That New Fit and Fat Study

By Danceswithfat @danceswithfat

There’s yet another study that claims to prove that you can’t maintain a fat body and “good health” (at least by one definition of health.)  There are a bunch of problems with the study and the way that it is being portrayed in the media.  It uses BMI, it’s a tiny sample size, and they didn’t look at behaviors or fitness at all, the reporting about it treats correlation and causation as if they are the same thing.

The study looked at metabolic health markers over time, but didn’t look at behaviors. That’s a problem because the studies that do exist show that behaviors are a much better predictors of future health so it doesn’t make much sense to study body size and health without factoring in behaviors, but people just keep doing it – either because they don’t care since they know that it will get lots of attention without much scrutiny, or they are trying to get a specific set of results, or they’re incompetent, or who knows what.

Angela Meadows did a beautiful job of breaking down the science behind study here.  What I want to talk about are the implications of doing this research, and the way that it is applied.

First let’s talk about what’s true about health.  The truth is that health isn’t an obligation, a barometer of worthiness, entirely within our control, or guaranteed under any circumstances. What constitutes “healthy” has been repeatedly changed (including body size, metabolic health measures, and who is eligible for surgery etc.) after lobbying by companies who profit from those changed measurements.

Public Health should be about making true unbiased information and options available to the public, not making the individual’s health the public’s business.

In the United States “health” is a for-profit industry which means that the companies providing “healthcare” often have a primary fiduciary responsibility to their shareholders rather than the people who they are supposed to help.  We also live in a society where “everybody knows” is treated as the same thing as evidence-based medicine such that true, unbiased information about health can be very difficult to find.

This kind of “you can’t be fit and fat” research and rhetoric is often used to justify “interventions” on fat people that either just don’t work, or don’t work and put our lives at risk, often by groups that pretend to be our advocates while making money hand over fist on these so-called healthcare interventions.

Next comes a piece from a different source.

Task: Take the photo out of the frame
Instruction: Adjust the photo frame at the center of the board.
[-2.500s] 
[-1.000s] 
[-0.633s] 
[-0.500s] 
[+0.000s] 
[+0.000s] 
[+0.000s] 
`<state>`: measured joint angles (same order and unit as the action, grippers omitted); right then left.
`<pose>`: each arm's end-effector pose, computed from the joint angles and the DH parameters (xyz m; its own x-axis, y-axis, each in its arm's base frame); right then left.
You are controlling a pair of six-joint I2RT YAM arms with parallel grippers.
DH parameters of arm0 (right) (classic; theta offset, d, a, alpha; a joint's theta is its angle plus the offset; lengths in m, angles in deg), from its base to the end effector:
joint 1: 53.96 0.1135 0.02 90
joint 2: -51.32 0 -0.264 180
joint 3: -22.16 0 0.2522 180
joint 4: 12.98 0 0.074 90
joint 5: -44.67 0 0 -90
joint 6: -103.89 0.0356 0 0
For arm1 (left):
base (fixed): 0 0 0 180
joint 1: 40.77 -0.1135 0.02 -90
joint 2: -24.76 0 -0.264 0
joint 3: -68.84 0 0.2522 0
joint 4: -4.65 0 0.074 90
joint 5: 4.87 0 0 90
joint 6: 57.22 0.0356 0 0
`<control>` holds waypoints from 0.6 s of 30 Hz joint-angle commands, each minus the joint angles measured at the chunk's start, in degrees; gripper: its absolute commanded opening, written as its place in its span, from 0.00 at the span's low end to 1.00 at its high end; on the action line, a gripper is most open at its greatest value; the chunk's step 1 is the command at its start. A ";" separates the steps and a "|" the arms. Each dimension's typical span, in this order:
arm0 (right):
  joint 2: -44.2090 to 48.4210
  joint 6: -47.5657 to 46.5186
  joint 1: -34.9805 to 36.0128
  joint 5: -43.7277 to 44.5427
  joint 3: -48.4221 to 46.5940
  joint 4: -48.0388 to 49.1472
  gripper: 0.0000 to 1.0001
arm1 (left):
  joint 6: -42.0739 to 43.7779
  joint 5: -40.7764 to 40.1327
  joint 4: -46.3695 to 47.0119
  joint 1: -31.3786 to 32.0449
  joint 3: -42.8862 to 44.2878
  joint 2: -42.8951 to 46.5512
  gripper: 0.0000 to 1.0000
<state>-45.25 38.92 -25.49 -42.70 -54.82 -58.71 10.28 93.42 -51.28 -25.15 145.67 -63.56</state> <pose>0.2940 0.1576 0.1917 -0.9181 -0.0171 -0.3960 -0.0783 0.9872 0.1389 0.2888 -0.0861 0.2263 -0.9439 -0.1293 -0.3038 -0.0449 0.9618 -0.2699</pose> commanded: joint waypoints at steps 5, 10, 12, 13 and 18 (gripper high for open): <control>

But perhaps the most insidious use of this so-called research about fat people and health is the way that it’s used to try to stop fat people from demanding to be treated with basic human respect.  As if there’s some level of health at which people stop deserving that. (There’s not, just in case that wasn’t clear.)

The way it’s being used to insist that if it can somehow be proven that fat people are less healthy than thin people then it’s also proven that we are less worthy of basic human respect (we’re not, just in case it wasn’t clear.)

The way that it’s used to create a good fatty/bad fatty culture that tries to pit us against each other for scraps of decent treatment. The way that it’s used to promote sizeism, healthism, classism, ableism, and all of the intersections therein – like the idea that if fat people can be healthy then we should be required to be healthy to deserve to be treated well, or have the right to speak up for ourselves – that health should be a requirement for credibility in any discussion about Size Acceptance, or our right to make choices or ourselves.

From a personal perspective I’m interested in what the research says about health, from a Public Health perspective I’m interested in people having access true, unbiased information about health (and not at all interested in the choices they make).  What is most important to me from a global perspective is that “health” is not used as a weapon in the ill-advised “war on obesity,” not used to try to bully fat people into accepting inappropriate treatment or forcing us to participate in experimental medicine. I want to be sure that health is not used as a barometer of worthiness or credibility.

When it comes to the treatment that we deserve – to our rights to basic human respect, life, liberty and the pursuit of happiness; to our rights to self-advocate and make our own choices, whether or not we can be fit and fat doesn’t actually matter at all.